The first rule to consider in an interview with the media is that the journalist is not my audience, he is just the intermediary. The journalist represents nothing more than a bridge that takes us to our audience, to whom we want to communicate our message.
When we communicate with the media, there are typically 4 types of message to consider:
- • The fact / result
- • The problem / solution
- • The call to action
- • The benefits
A fact is the result of something else having happened, i.e. what triggered its existence.
The fact and its result
This happens when the facts that we are explaining are connected with its implications. For example:
- • My car got broken and therefore I was late; if the car had not broke, I would have arrived on time.
- • I was sick, and therefore I did not work for one month; if I was not sick, I would not have stayed without working.
- • A wall felt, and therefore the street was blocked; if it had not felt, everything would be working normally.
What this mean is that one thing is the result of other that happened.
The problem / solution
When a problem is described and then its solution is presented.
- • There are several accidents on the road, we should do more awareness campaigns;
- • Depression is increasing in Portugal, therefore only by investing in campaigns and support services will we be able to control the numbers;
- • Child obesity is a tough reality, lets do promotional activities of healthy eating habits;
- • Local commerce has been very affected with the pandemic, lets reinvent ourselves by doing more advertising and campaigns.
When confronted with an issue, we should think about it and see how we can solve it.
This happens when an action or intervention is asked from the audience´s side. This requested intervention is justified with the advantages that this action has. With a call to action, we are involving our audience with our speech.
- • Follow Disruptive Media Training on Facebook and Instagram for new updates about Media Training and Public Speaking;
- • Visit the Lisbon zoo and participate inn the campaign to raise funds for the protection of a certain animal that is in extinction;
Benefits such as the purchase advantages by the clients.
- •Buy the media training service today and give a boost to your confidence when speaking on camera or in front of your audience!
- •Buy the book of a specific cooker to find out amazing recipes for your vegan diet;
- •Subscribe my channel to have a 15% discount in your first purchase on the website;
We must use our visibility to promote our product and guide the public to the point we want to reach.
In the interviews, there can be, in many different times, difficult questions from journalists, some of them on purpose. This becomes a challenge, as we should always provide an answer. However, in the pressure of the moment it may be a short answer such as:
- • Maybe / Yes / No / Absolutely
We cannot escape from providing an answer, however we can guide the interview in a certain way, for example, be able to transit with a sentence that serves as a bridge between the question and my message:
- •”It is important to remember”, “However”, “But even more important”.
With the transition, I should again focus on my main message using the supports that were explained in a previous article and finish with a fine call-to-action to visit the website, buy the product or proceed to another action. 80%. should be used in the message and action, and only 20% of the answer should be used in the answer and transition.
And what about those cases in which the journalists questions present false choices?
It is true: In an interview, we can see ourselves towards the challenge of having to answer to a “this or that” question, that does not necessarily have a correct answer. As such, we do not have to answer in a linear way to that question.
We should demonstrate that the specific question does not allow us to make a true choice, as none of the hypothesis can be applied entirely.
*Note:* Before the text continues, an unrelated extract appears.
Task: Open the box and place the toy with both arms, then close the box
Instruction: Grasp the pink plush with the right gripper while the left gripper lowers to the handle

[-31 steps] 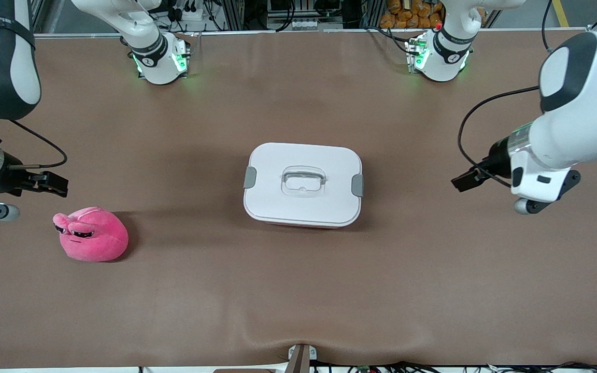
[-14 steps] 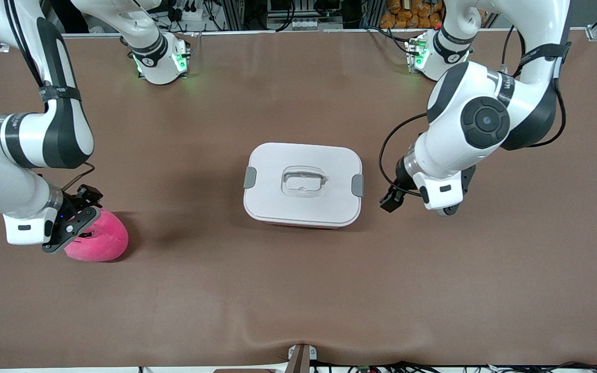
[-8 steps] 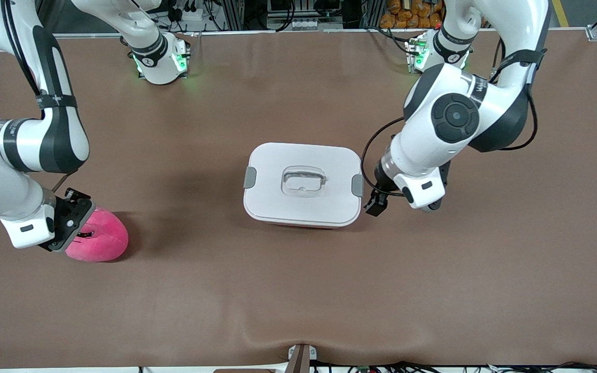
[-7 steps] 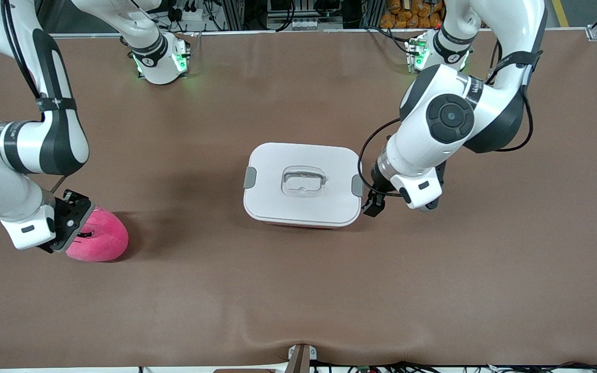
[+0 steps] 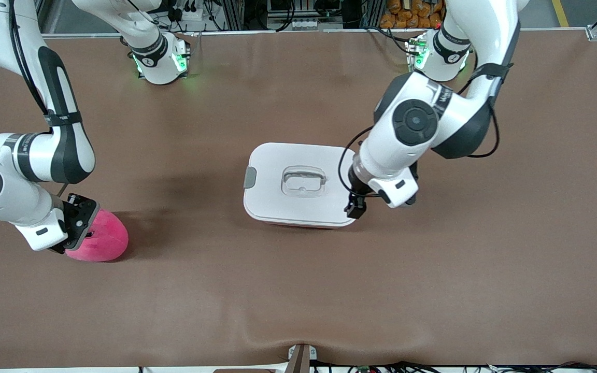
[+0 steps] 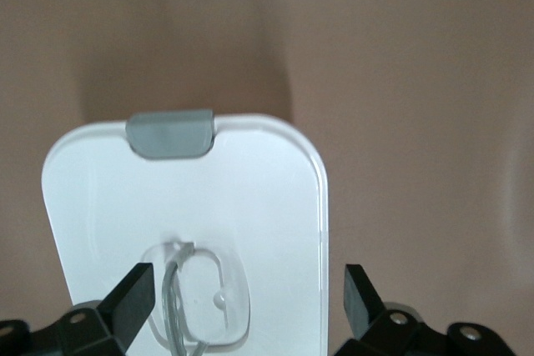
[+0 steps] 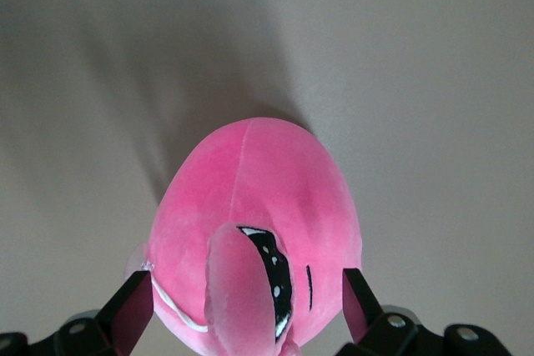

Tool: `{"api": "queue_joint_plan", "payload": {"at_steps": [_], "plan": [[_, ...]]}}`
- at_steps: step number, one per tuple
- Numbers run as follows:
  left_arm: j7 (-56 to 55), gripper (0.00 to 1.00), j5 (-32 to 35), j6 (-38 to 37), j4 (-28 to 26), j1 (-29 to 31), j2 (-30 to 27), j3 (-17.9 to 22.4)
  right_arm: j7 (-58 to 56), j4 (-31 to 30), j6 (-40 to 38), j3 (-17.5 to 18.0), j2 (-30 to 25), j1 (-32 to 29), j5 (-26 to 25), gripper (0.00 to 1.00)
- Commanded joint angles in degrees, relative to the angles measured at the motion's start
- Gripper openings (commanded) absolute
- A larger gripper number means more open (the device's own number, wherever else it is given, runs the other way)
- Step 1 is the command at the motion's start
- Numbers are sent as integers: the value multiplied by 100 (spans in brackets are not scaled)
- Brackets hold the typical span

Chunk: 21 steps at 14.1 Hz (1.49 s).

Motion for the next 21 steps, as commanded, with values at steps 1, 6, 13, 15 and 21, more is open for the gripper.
{"api": "queue_joint_plan", "payload": {"at_steps": [1,6,13,15,21], "plan": [[-389,100,-60,71,172,-284,244,78,-57,-72,96,51,-36,-35,-118,18],[-1056,100,97,203,172,-732,446,113,-48,-72,105,42,16,-52,-127,0],[-1805,100,555,370,128,-1155,622,104,-66,-29,105,42,-19,-35,-206,0],[-1823,100,555,370,111,-1181,649,113,-75,15,105,42,-45,-9,-206,0],[-2130,100,818,545,-12,-1208,684,95,-285,121,96,59,-221,27,-198,0]]}}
Lets suppose that the journalist asks something that forces us to choose between happiness and health, for example. In this case, I can dodge the answer to something like:
- • Ask me to choose between these two is like asking me to choose between air and water. Both are necessary to live, and therefore, I hope I never have to make that question again in my life.
Lets suppose the journalist asks us if we prefer not to hear or see, or he asks us if we would prefer never to drink or never to eat. These are questions that do not have an assertive answer, as all the components are essential, as thus we would not be able to abdicate from any of them.
Another important aspect to consider is competition. This can be a sensitive topic to which we do not want to comment, and just explain that we will allow the other company, that offers similar products and/or services, to talk for itself. Our goal is not to say what other companies are doing wrong, but what we are doing to our clients best interest.
To follow up, we can add a series of positive aspects associated with our company. This transmits a good image of ourselves as professionals and people, as we do not need to downgrade other businesses or people to outdo ours. We let the work speak for itself.
Without forgetting our value, we should be humble and not outdo our businesses in relation to others.
To sum up, we should take into account that, by the end of the interview, if we add any information, this should be just a repetition of my previous message and we should not add new information’s to avoid the risk of the transmission of the information to be interrupted.